Two-Stage Fine-Tuning of Large Vision-Language Models with Hierarchical Prompting for Few-Shot Object Detection in Remote Sensing Images
- Publicada
- Servidor
- Preprints.org
- DOI
- 10.20944/preprints202512.1915.v1
Few-shot object detection (FSOD) in high-resolution remote sensing (RS) imagery remains challenging due to scarce annotations, large intra-class variability, and high visual similarity between categories, which together limit the generalization ability of convolutional neural network (CNN)-based detectors. To address this issue, we explore leveraging large vision-language models (LVLMs) for FSOD in RS. We propose a two-stage, parameter-efficient fine-tuning framework with hierarchical prompting that adapts Qwen3-VL for object detection. In the first stage, low-rank adaptation (LoRA) modules are inserted into the vision and text encoders, and a Detection Transformer (DETR)-style detection head is trained on fully annotated base classes.
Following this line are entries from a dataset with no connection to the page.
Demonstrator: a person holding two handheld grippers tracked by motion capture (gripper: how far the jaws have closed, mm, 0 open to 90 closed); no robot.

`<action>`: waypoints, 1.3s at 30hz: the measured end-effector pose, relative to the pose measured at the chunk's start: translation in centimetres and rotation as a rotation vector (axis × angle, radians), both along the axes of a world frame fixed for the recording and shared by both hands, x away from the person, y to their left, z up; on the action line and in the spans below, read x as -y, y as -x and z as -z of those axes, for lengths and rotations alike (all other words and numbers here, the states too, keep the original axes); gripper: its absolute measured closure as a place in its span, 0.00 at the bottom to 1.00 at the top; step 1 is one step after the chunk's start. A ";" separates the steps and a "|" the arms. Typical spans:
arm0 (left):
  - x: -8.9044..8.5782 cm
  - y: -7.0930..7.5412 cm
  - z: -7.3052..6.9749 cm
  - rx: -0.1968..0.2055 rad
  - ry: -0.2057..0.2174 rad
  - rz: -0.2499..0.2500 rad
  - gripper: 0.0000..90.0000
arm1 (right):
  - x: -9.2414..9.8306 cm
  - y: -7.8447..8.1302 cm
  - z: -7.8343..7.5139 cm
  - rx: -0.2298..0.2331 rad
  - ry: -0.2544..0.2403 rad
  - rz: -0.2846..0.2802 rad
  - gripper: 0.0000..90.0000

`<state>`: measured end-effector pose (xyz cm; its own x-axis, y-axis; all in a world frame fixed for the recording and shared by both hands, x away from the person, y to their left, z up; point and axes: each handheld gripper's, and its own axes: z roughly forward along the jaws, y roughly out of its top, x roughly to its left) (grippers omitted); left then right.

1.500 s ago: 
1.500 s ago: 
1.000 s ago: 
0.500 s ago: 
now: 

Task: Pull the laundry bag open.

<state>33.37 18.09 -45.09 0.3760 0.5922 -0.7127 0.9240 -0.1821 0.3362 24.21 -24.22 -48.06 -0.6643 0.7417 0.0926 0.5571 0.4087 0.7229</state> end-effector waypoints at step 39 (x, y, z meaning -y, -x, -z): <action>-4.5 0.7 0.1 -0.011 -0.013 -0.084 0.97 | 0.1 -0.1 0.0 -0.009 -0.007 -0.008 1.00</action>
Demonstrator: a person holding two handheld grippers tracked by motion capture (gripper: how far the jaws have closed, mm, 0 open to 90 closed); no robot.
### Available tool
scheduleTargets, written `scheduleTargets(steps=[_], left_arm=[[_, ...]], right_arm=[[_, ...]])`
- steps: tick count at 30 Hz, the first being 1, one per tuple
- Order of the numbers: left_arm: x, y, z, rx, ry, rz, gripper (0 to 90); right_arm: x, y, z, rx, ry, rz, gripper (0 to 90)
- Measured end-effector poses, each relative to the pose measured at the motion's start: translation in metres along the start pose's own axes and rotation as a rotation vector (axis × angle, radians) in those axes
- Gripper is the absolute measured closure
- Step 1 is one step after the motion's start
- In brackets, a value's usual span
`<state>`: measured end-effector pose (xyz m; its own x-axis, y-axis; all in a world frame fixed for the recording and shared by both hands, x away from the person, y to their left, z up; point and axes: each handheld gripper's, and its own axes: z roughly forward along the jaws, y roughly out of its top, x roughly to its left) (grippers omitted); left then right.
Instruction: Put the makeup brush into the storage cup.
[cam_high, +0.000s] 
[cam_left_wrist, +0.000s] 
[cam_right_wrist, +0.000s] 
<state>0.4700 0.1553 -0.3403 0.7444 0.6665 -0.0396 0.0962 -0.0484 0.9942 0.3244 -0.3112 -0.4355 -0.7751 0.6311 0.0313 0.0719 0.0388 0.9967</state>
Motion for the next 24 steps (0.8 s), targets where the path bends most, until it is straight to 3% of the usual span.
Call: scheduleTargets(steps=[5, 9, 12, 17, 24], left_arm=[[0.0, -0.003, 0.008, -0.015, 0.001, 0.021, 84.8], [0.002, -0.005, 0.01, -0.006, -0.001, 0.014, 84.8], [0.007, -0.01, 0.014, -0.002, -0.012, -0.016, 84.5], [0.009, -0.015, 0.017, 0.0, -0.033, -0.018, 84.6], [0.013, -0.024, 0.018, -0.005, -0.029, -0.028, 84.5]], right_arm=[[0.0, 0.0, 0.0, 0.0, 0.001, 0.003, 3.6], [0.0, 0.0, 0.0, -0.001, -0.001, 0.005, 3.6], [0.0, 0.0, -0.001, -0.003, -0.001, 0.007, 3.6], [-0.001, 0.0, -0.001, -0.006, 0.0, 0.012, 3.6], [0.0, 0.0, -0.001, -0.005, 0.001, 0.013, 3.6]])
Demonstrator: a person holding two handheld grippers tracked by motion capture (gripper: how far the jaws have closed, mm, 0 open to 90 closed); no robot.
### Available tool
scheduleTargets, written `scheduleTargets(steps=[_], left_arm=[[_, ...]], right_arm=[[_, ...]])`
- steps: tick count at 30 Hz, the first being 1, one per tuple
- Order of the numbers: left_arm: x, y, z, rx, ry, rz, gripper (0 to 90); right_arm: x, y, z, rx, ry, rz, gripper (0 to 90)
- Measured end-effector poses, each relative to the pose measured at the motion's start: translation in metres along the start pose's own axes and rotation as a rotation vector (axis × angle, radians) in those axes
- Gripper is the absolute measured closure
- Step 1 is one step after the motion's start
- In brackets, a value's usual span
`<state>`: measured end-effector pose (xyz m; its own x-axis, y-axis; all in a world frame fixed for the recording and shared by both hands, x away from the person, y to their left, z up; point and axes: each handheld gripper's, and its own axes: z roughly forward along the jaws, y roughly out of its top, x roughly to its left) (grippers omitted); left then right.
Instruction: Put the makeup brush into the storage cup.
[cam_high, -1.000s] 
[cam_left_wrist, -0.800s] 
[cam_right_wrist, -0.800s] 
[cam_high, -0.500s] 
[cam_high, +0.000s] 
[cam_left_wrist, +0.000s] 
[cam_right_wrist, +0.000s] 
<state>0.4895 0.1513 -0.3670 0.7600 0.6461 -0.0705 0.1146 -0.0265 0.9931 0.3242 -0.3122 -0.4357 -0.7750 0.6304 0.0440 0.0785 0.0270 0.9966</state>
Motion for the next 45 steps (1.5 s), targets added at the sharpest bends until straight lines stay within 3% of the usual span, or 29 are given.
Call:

In the second stage, the vision LoRA parameters are frozen, the text encoder is updated using K-shot novel-class samples, and the detection head is partially frozen, with selected components refined under a three-level hierarchical prompting scheme from superclasses to fine-grained class descriptions. To preserve base-class performance and reduce class confusion, we further introduce knowledge distillation and semantic consistency losses. Experiments on the DIOR and NWPU VHR-10.v2 datasets show that the proposed method consistently improves novel-class performance while maintaining competitive base-class accuracy and surpasses existing baselines, demonstrating the effectiveness of integrating hierarchical semantic reasoning into LVLM-based FSOD for RS imagery.